### WHAT TO DO
Taking the line with "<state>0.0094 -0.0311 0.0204" as the first and the line with "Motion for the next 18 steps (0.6" as the last, set down exactly every line in that range from the entries below, and no more.

———

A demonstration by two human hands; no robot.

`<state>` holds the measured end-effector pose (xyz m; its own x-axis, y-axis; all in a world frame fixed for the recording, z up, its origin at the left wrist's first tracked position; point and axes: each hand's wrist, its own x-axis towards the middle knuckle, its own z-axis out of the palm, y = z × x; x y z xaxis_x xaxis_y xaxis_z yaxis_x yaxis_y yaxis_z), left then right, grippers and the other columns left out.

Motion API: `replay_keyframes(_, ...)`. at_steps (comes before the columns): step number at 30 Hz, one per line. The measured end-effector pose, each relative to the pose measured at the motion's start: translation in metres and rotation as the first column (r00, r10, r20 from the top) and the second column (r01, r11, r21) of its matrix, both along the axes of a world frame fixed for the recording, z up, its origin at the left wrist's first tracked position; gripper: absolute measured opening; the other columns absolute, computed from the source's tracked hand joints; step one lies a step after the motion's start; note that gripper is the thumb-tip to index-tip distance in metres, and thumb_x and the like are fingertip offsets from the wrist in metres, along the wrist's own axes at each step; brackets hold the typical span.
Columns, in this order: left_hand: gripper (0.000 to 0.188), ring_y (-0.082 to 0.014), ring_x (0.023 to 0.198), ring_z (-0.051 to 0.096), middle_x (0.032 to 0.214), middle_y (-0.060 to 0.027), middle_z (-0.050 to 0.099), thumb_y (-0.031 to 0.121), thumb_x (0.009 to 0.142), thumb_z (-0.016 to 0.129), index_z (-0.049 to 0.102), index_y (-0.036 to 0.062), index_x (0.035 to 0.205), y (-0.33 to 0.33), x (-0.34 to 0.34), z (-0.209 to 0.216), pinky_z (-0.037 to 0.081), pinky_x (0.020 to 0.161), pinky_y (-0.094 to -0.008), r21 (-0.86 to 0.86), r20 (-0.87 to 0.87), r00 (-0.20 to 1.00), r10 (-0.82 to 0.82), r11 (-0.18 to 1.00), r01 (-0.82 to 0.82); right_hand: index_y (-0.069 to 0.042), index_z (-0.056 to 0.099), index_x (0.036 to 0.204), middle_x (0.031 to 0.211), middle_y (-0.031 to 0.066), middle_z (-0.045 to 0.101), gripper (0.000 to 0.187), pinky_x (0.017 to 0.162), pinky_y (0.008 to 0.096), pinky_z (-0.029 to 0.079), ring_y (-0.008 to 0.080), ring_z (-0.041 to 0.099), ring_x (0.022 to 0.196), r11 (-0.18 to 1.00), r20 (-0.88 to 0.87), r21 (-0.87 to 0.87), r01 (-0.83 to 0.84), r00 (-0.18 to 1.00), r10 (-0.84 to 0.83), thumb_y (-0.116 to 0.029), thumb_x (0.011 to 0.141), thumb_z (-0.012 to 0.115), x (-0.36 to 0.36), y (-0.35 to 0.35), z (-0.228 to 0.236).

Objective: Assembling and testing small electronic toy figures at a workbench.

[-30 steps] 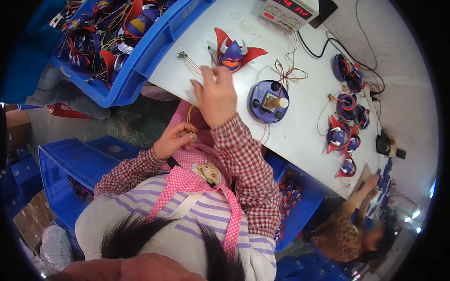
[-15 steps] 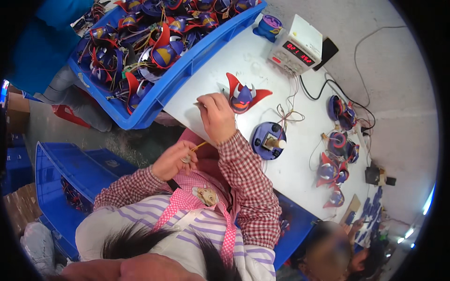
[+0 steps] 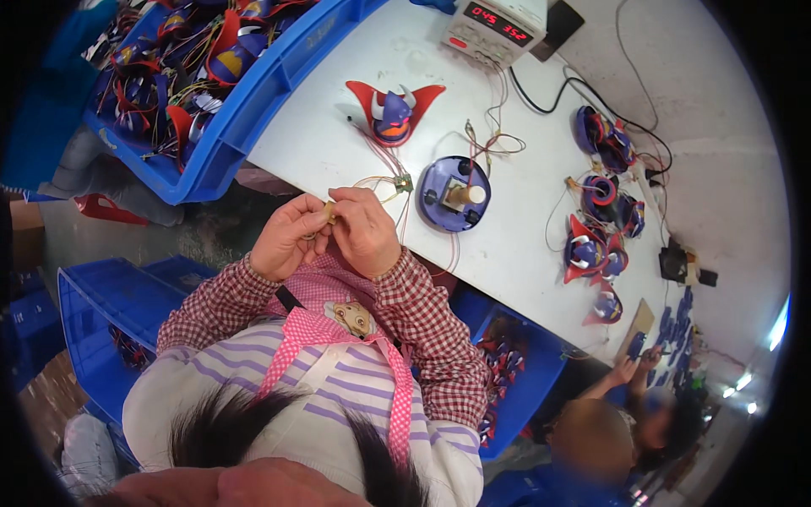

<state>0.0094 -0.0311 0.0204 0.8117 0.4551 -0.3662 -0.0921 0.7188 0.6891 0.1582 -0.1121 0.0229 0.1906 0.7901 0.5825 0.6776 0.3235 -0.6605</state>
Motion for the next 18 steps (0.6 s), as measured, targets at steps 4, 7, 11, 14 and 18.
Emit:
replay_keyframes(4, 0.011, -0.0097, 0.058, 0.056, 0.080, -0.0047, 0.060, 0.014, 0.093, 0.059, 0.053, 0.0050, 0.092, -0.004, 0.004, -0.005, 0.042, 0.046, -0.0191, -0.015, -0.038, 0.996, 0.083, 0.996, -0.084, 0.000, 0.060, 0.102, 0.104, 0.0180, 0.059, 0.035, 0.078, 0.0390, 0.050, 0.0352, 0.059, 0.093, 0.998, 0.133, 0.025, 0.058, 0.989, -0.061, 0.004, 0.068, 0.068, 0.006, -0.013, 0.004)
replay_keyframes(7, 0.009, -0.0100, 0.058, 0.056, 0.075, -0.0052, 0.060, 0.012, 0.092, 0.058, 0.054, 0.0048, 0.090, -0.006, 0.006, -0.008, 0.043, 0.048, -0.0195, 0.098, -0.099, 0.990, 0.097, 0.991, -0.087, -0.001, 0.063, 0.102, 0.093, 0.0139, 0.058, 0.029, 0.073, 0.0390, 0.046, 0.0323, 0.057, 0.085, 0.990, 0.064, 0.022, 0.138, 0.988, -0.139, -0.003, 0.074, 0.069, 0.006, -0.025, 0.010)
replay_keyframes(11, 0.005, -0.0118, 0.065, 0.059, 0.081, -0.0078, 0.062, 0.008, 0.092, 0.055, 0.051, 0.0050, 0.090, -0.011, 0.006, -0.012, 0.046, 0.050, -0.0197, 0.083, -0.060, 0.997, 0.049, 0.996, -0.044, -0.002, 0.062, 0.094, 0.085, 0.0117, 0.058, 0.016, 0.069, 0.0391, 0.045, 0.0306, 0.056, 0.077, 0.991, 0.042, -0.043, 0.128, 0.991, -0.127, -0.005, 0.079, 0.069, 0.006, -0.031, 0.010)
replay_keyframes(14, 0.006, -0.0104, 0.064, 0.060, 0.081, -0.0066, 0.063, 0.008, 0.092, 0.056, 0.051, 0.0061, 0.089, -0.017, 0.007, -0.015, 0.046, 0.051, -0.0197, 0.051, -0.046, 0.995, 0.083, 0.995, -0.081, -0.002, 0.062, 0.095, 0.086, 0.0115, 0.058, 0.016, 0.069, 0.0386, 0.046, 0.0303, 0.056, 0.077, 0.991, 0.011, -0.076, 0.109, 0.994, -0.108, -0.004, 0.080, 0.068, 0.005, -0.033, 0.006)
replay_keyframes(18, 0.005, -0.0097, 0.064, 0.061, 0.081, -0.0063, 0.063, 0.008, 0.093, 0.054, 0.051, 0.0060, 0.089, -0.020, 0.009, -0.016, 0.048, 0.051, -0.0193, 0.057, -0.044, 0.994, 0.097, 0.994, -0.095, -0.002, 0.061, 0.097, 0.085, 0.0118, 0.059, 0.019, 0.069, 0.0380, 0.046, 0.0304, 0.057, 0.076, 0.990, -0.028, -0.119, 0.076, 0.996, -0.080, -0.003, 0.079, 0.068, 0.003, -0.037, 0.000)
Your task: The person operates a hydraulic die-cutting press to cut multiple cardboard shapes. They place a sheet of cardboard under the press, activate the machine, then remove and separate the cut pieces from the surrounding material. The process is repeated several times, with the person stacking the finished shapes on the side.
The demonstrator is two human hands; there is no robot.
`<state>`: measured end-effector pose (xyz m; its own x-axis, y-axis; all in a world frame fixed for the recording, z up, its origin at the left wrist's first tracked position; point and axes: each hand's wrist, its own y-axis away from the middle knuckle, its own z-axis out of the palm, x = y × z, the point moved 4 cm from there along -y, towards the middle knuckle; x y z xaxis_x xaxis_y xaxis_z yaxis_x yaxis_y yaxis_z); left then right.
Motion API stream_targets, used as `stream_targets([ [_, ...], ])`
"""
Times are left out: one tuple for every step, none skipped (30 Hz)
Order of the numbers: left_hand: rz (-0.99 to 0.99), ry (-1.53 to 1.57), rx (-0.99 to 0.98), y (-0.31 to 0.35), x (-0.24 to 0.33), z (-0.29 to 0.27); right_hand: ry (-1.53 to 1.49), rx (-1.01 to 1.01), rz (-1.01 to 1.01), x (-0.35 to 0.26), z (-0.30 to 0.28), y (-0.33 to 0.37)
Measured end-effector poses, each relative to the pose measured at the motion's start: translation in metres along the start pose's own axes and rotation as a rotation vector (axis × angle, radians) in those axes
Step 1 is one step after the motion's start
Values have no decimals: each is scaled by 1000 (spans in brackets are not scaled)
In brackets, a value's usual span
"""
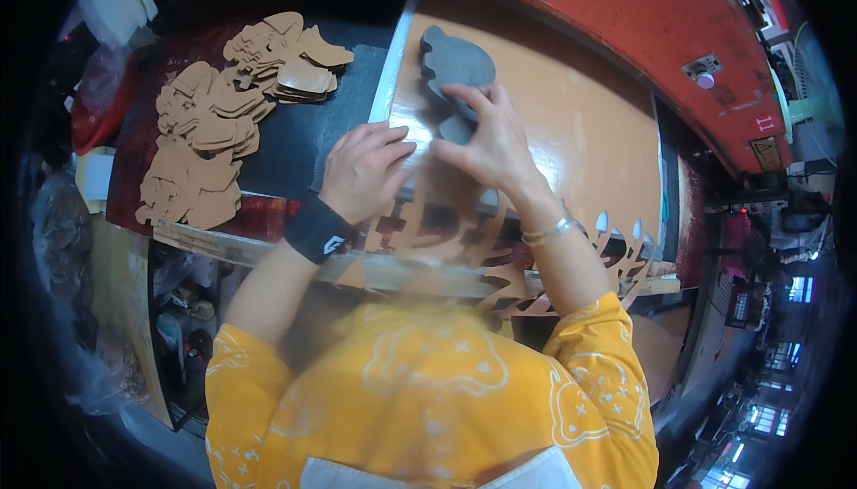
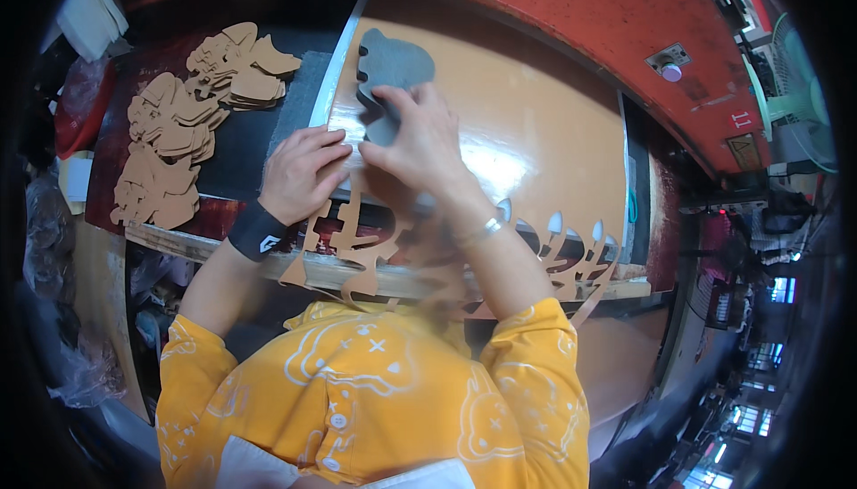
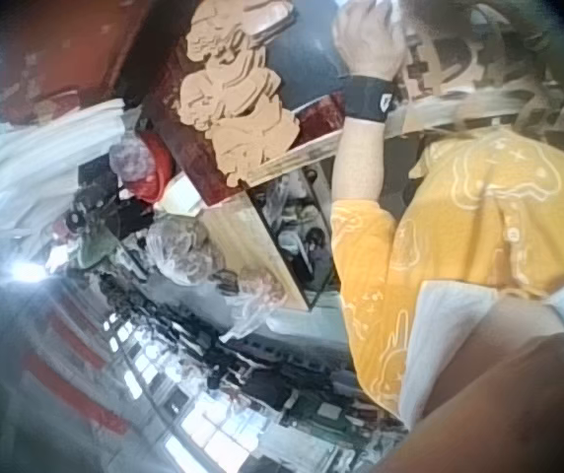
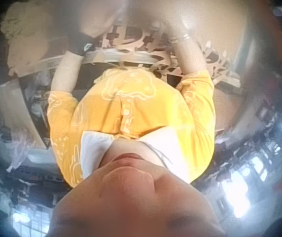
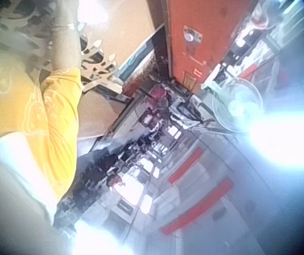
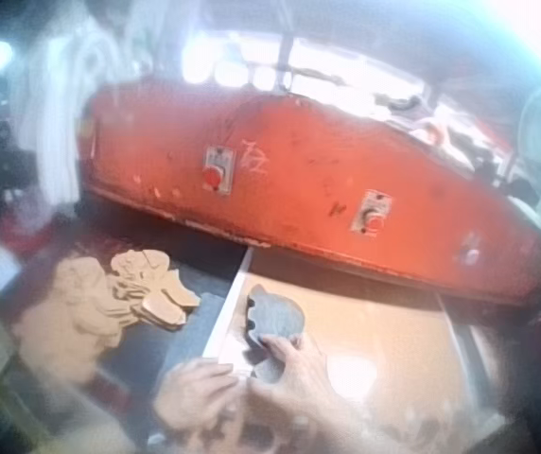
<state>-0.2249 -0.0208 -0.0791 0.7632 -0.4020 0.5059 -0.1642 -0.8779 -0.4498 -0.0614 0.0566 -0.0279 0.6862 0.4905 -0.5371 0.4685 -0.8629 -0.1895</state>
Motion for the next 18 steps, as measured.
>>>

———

### OUTPUT FOR THIS TASK
<state>0.0094 -0.0311 0.0204 0.8117 0.4551 -0.3662 -0.0921 0.7188 0.6891 0.1582 -0.1121 0.0229 0.1906 0.7901 0.5825 0.6776 0.3235 -0.6605</state>
Motion for the next 18 steps (0.6 s), as measured, targets at steps 4, 7, 11, 14 and 18.

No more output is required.